The technology behind digital twins has expanded to include large items such as buildings, factories and even cities. This also raises new social and ethical issues, such as privacy and property of data, disruption of existing societal structures, inequality and in justice.
Background
A digital twin is a digital copy of the physical world. The technology behind digital twins has expanded to include large items such as buildings, factories and even cities, and some argue people and processes can have digital twins, expanding the concept even further. This twin would enable people to collaborate virtually, intake sensor data and simulate conditions quickly, understand what-if scenarios clearly, predict results more accurately, and output instructions to manipulate the physical world.
The digital twins trend is gaining momentum thanks to rapidly evolving simulation and modeling capabilities, better interoperability and IoT sensors, and more availability of tools and computing infrastructure. This means more organisations would explore opportunities to use digital twins to optimise processes, make data-driven decision in real time, and design new products, services, and business models.
Our story
Challenge
As digital technologies, digital twins raise social and ethical issues, such as algorithmic biases, methodological and value-driven concerns such as inconclusive evidence or unfair outcomes, or issues related to the ownership of the data generated by the digital twin. Furthermore, the fact that using digital twins in the urban planning represent socio-ecological systems requires that this particular context is considered in digital twin development in general, and in the way digital twins may affect our relation to the city, to our communities, and to environment in particular.

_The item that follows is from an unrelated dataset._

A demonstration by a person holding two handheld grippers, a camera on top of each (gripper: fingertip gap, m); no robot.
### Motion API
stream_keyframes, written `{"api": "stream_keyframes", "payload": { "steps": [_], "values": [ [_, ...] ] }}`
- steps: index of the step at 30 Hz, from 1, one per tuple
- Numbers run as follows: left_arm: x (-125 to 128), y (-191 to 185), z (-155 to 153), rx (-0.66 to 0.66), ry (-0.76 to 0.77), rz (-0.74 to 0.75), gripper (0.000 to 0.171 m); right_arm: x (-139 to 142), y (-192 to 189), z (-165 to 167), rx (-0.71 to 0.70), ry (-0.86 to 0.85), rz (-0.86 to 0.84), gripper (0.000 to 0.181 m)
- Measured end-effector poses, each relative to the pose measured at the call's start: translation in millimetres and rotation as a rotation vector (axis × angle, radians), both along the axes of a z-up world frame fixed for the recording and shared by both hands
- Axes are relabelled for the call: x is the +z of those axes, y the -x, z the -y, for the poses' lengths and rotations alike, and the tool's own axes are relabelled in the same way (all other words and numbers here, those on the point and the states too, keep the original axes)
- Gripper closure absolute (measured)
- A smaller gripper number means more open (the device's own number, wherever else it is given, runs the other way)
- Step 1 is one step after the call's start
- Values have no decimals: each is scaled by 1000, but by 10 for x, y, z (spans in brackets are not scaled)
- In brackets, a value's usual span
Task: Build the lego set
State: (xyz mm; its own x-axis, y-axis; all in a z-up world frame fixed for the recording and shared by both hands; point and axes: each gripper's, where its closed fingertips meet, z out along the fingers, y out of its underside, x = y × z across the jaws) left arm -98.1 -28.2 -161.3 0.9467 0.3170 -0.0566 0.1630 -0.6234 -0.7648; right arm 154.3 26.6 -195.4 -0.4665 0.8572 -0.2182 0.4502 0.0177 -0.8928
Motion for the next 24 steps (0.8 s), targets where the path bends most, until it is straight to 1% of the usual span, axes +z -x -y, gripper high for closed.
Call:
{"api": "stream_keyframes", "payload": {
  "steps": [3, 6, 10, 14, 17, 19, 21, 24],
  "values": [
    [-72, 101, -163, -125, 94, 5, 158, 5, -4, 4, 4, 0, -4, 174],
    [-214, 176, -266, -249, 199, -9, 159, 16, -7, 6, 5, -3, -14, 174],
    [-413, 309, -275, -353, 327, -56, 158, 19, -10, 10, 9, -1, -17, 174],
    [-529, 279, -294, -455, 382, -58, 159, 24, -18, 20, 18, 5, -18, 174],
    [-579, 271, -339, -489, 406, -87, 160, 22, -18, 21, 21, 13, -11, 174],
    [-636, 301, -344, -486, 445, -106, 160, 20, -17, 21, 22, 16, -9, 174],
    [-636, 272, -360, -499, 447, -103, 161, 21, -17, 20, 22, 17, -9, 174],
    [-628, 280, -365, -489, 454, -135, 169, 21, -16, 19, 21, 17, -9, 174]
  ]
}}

The NSW Government recently released its Digital Twin of the Western Sydney City Deal in partnership with CSIRO’s Data61. By aggregating high-value transport, infrastructure, property, planning and environmental datasets directly from the owners, governments and industry, the NSW digital twin aims to ensure all stakeholders are working off the same authoritative data, to effectively respond to different built and natural environments. In this project we review the social and ethical aspects of the digital technology regarding the development of design requirements of NSW digital twin.